[[ Provided records, beginning ]]

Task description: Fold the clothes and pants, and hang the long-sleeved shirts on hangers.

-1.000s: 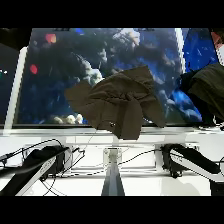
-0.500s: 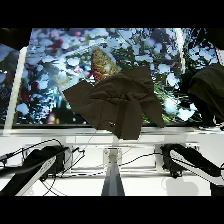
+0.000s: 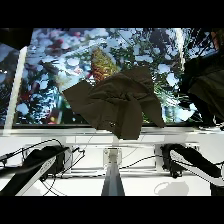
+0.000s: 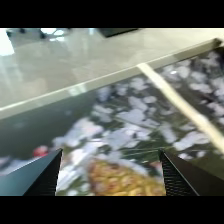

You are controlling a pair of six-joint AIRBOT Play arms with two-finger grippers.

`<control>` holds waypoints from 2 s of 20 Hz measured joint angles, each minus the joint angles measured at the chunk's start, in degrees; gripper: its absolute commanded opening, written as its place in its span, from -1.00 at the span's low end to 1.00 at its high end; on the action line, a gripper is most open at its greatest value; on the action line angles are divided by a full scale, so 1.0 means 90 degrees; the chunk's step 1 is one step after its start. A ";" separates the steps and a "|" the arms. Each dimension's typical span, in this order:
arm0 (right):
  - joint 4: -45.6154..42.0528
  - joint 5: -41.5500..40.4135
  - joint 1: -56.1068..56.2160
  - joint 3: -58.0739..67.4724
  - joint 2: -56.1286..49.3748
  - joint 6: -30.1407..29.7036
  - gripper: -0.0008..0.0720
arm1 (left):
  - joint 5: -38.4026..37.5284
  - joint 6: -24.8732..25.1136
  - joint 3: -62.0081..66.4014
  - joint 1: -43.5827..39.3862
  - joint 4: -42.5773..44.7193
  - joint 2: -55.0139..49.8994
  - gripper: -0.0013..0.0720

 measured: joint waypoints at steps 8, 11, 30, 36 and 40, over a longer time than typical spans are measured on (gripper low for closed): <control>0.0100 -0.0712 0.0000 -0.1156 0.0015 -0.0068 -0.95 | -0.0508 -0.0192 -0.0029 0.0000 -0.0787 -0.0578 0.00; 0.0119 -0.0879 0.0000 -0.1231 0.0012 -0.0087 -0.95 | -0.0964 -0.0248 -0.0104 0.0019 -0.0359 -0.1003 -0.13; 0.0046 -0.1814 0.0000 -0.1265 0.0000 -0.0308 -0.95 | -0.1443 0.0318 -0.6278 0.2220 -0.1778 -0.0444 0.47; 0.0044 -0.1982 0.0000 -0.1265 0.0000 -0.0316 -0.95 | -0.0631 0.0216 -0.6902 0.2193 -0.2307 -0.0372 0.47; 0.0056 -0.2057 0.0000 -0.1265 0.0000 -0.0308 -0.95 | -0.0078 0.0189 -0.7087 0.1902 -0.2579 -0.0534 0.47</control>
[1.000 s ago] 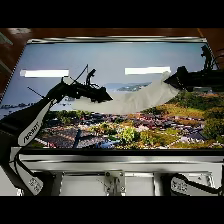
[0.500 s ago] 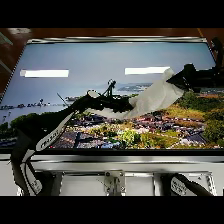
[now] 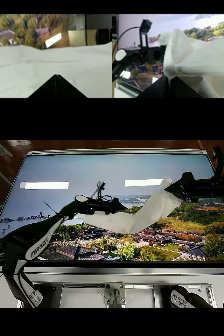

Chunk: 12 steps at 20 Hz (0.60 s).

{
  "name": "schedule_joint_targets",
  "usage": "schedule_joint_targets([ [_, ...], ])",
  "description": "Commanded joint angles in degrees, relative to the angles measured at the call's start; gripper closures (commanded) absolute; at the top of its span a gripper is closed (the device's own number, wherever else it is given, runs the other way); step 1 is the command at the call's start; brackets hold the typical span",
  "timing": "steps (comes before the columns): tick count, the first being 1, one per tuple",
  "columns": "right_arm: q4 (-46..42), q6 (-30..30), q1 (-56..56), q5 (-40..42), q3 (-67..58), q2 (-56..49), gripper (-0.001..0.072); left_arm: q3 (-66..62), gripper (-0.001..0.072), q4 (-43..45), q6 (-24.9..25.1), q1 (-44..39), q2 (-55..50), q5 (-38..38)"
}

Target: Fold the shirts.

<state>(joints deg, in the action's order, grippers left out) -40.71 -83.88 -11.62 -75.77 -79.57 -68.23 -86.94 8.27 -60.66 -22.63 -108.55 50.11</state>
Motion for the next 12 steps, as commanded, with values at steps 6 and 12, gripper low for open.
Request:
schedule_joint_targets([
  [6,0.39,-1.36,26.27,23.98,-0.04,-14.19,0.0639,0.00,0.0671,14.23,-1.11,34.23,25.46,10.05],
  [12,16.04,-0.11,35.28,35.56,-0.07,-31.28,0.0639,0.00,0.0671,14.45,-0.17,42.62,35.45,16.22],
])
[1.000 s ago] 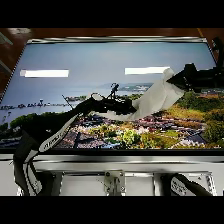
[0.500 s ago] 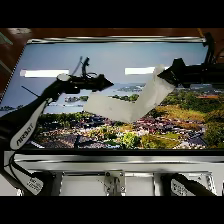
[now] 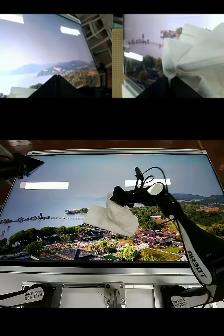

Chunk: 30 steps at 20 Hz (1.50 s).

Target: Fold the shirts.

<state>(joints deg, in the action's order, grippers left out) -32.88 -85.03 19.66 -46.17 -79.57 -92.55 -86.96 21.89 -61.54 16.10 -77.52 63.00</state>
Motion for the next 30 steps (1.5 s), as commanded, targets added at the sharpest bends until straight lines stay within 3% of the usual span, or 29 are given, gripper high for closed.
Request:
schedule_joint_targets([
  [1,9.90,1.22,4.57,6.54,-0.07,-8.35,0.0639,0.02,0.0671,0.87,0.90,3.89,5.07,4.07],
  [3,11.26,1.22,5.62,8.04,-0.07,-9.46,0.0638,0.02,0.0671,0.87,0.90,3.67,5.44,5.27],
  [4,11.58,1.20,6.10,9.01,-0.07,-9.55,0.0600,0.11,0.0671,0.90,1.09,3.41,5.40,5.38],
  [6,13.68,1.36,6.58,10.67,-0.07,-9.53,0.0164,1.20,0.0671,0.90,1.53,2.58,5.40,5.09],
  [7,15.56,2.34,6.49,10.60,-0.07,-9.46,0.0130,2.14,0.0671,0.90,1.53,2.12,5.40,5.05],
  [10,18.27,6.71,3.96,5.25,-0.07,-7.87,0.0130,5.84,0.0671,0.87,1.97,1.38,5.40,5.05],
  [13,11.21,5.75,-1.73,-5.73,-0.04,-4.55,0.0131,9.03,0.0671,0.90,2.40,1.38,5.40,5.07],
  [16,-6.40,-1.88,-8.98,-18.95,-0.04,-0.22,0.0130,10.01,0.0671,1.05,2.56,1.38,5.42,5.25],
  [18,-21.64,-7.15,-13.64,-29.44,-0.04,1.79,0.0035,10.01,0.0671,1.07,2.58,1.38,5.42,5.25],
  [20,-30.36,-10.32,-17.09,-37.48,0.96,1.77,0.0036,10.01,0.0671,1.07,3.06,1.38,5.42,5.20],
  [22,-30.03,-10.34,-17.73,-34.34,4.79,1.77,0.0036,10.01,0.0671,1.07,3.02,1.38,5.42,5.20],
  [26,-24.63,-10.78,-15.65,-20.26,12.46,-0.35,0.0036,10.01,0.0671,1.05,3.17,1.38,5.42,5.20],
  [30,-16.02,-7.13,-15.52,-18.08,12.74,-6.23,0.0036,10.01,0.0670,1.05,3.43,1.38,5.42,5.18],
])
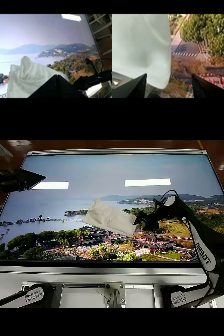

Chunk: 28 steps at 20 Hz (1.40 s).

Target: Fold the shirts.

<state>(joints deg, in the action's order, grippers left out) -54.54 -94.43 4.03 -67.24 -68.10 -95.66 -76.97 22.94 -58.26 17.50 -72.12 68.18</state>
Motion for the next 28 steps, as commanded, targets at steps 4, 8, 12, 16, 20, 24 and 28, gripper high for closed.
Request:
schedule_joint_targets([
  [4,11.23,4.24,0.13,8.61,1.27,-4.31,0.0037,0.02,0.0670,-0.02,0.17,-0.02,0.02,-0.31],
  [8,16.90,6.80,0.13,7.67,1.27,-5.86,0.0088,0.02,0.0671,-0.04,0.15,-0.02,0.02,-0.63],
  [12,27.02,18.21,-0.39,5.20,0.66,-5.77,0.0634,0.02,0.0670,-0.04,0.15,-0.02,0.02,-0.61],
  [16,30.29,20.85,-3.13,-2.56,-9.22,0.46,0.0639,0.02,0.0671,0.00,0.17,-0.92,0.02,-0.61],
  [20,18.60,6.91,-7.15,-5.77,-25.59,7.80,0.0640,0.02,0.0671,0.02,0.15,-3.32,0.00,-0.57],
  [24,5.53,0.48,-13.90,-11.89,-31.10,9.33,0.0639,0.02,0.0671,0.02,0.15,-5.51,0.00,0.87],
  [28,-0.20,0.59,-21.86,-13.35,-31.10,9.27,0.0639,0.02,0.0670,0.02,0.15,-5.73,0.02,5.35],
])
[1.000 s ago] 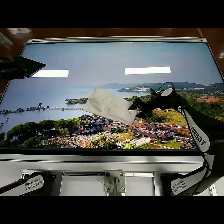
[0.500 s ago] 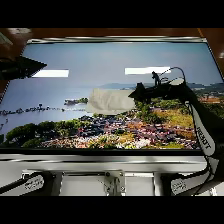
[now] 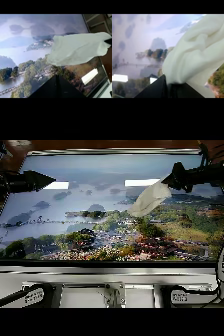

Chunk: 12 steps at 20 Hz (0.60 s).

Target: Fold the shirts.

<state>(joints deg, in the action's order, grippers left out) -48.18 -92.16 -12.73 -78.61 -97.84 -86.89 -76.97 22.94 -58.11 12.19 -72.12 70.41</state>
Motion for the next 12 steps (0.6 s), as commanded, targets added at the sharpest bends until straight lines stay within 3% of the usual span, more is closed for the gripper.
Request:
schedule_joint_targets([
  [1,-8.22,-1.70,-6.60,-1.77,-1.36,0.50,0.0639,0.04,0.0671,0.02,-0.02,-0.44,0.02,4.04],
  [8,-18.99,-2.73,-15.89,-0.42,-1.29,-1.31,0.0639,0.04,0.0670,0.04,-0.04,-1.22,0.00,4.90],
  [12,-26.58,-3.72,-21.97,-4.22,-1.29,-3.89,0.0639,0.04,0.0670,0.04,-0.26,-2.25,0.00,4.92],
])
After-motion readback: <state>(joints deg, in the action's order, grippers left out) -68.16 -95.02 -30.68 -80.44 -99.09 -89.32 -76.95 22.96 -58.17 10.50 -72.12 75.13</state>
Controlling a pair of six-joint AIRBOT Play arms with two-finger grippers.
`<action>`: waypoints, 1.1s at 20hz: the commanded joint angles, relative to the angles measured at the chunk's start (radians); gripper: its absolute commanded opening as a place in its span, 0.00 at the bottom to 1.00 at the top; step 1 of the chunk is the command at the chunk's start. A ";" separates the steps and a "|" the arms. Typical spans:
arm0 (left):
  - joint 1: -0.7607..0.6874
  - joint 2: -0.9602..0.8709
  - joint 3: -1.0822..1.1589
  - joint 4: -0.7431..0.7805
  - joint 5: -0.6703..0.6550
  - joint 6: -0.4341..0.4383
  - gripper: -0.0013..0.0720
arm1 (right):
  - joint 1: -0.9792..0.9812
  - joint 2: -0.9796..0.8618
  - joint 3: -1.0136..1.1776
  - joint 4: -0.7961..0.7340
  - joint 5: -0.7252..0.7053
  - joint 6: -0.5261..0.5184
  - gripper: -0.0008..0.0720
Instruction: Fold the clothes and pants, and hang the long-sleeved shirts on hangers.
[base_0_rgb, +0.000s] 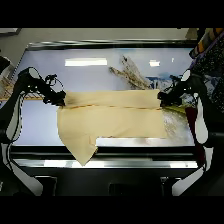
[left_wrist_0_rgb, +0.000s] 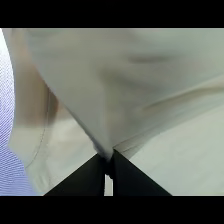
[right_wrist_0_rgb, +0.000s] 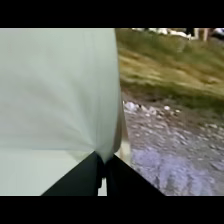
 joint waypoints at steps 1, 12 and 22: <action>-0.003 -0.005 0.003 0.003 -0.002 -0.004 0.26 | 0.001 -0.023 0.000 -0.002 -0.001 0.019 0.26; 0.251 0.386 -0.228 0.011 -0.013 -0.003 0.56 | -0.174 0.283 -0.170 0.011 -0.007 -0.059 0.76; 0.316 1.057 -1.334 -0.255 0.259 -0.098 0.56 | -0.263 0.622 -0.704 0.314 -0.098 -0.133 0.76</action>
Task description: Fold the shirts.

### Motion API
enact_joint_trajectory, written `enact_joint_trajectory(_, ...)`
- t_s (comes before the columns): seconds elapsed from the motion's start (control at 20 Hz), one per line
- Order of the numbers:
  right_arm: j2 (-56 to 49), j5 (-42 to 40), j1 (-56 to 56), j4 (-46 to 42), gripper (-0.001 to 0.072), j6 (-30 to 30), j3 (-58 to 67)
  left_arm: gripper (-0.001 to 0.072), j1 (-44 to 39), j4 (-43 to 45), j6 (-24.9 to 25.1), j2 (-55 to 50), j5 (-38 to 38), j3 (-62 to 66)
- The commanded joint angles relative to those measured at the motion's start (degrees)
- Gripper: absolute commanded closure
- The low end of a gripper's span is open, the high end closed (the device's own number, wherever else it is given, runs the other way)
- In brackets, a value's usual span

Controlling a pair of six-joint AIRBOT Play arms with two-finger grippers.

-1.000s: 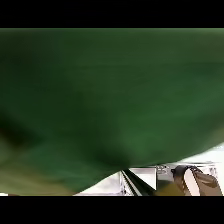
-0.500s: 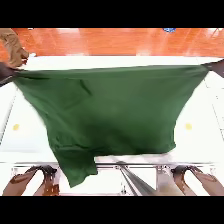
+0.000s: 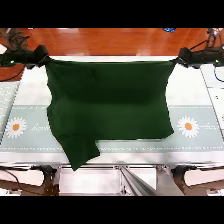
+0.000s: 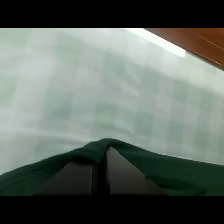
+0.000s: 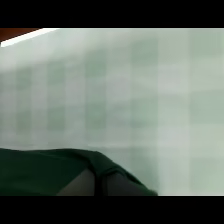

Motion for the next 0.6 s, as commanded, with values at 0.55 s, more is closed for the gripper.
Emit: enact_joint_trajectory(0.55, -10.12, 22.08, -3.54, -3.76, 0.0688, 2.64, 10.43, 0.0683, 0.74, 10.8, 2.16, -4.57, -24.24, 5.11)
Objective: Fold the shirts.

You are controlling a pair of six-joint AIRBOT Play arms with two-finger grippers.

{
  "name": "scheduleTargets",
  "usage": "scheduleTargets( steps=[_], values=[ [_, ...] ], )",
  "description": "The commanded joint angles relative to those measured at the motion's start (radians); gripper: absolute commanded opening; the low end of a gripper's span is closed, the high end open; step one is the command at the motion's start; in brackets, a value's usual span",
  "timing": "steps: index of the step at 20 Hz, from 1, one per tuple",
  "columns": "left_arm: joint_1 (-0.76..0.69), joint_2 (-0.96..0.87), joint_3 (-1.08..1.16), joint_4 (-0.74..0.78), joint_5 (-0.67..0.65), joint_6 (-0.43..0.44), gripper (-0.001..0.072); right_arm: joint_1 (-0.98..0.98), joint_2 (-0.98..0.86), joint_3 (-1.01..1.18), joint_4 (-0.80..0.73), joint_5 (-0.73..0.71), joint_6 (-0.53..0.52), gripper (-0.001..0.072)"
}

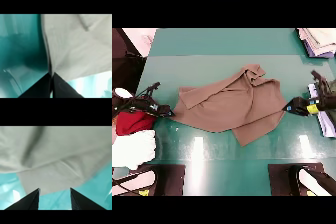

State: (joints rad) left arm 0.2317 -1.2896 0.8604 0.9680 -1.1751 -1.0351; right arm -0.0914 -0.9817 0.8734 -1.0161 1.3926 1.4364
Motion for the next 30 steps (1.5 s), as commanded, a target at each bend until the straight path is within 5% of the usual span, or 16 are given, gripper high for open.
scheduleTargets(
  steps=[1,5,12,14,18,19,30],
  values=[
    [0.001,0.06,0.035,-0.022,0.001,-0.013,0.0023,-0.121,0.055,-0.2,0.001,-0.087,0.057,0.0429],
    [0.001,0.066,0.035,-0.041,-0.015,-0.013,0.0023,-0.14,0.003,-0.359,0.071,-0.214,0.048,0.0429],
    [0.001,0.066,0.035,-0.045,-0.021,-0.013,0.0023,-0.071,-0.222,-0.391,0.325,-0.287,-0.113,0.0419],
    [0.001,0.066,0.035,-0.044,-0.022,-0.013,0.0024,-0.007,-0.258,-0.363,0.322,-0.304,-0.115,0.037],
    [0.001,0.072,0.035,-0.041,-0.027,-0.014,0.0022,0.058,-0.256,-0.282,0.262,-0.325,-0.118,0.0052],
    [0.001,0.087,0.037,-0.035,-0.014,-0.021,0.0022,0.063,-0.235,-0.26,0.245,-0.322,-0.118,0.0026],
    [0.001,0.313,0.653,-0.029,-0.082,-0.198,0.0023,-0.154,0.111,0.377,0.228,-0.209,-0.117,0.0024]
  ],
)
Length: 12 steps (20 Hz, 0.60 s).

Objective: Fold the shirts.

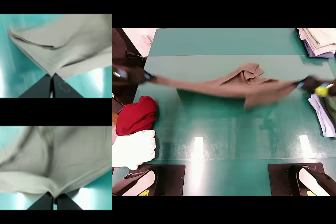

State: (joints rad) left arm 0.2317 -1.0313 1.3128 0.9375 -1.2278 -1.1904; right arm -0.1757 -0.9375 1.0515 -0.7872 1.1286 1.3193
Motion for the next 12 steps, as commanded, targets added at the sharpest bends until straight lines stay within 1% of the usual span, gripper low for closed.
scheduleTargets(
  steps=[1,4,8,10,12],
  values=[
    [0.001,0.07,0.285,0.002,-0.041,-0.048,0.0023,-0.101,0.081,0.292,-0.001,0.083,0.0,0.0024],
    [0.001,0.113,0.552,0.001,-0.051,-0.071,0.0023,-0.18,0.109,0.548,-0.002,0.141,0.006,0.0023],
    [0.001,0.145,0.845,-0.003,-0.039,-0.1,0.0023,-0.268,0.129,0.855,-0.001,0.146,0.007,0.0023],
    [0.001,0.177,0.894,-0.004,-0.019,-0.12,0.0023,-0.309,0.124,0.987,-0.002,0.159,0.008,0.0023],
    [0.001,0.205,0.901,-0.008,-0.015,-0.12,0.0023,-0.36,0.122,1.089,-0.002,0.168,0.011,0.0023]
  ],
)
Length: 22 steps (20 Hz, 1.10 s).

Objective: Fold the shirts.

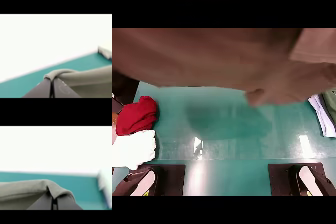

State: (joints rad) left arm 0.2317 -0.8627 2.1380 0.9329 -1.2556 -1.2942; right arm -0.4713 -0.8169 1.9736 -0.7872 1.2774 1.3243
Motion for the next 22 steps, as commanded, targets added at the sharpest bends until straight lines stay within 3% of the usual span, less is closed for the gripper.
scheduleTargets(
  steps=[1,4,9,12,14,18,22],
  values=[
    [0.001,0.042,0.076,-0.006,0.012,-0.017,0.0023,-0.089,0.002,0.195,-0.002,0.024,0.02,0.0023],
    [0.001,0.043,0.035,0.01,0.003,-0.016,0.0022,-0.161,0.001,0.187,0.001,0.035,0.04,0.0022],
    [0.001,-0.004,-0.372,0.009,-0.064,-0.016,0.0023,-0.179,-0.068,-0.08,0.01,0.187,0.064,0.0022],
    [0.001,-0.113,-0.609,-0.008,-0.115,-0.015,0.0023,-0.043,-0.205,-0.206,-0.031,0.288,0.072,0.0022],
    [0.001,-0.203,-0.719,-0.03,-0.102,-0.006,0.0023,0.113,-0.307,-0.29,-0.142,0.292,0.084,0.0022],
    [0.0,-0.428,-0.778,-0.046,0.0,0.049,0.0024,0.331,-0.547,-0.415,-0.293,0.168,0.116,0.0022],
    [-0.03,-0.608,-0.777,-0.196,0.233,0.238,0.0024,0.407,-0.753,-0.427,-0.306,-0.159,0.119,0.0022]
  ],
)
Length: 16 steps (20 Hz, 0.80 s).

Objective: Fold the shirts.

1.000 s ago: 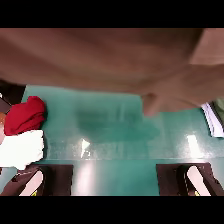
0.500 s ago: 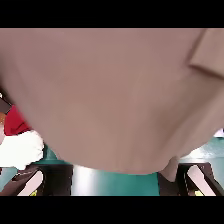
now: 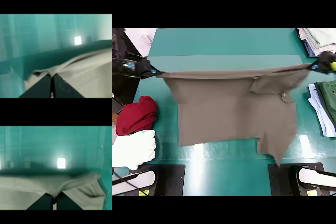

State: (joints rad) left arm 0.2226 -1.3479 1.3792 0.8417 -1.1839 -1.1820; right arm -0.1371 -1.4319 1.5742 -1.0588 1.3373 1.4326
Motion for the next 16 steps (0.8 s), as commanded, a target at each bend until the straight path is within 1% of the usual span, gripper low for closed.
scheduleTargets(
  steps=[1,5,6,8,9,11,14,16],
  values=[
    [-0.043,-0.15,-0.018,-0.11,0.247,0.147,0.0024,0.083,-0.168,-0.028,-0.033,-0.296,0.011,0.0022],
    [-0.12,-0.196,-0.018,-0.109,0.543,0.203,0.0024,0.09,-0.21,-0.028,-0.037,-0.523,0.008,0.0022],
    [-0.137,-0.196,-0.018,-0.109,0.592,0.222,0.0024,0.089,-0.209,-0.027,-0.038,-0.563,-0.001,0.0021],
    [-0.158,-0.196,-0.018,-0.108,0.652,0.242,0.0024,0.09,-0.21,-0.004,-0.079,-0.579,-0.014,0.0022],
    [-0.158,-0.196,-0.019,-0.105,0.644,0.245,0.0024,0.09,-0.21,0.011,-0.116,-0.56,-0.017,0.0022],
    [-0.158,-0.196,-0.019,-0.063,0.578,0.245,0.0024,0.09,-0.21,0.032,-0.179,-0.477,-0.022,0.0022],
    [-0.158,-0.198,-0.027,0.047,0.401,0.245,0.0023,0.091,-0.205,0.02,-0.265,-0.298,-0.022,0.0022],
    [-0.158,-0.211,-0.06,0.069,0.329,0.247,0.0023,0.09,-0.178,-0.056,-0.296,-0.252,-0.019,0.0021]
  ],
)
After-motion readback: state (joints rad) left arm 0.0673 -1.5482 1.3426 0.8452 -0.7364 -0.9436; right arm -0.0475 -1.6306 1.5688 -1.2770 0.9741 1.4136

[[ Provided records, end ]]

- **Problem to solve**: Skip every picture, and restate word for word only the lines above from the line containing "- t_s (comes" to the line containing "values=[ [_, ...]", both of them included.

- **Task answer**:
- t_s (comes before the columns): seconds elapsed from the motion's start (control at 20 Hz), one per line
- Order of the numbers:
  right_arm: j2 (-56 to 49), j5 (-42 to 40), j1 (-56 to 56), j4 (-46 to 42), gripper (-0.001 to 0.072), j6 (-30 to 30), j3 (-58 to 67)
  left_arm: gripper (-0.001 to 0.072), j1 (-44 to 39), j4 (-43 to 45), j6 (-24.9 to 25.1), j2 (-55 to 50), j5 (-38 to 38), j3 (-62 to 66)
- The commanded joint angles relative to those measured at the motion's start (degrees)
- Gripper: absolute commanded closure
- The low end of a gripper's span is open, the high end closed (the device's own number, wherever else it is given, runs the other way)
- In brackets, a value's usual span

Controlling a pair of six-joint AIRBOT Play arms with two-finger grippers.

-1.000s: 
-0.500s: 
+0.000s: 
+0.000s: 
+0.000s: 

Motion for the next 0.6 s, as commanded, with values at 0.55 s, more is closed for the gripper.
Emit: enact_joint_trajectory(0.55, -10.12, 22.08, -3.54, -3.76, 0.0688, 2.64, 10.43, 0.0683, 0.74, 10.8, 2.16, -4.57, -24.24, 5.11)
Objective: Fold the shirts.

You are controlling a pair of six-joint AIRBOT Play arms with two-finger grippers.

{
  "name": "scheduleTargets",
  "usage": "scheduleTargets( steps=[_], values=[ [_, ...] ], )",

The requested output is now complete.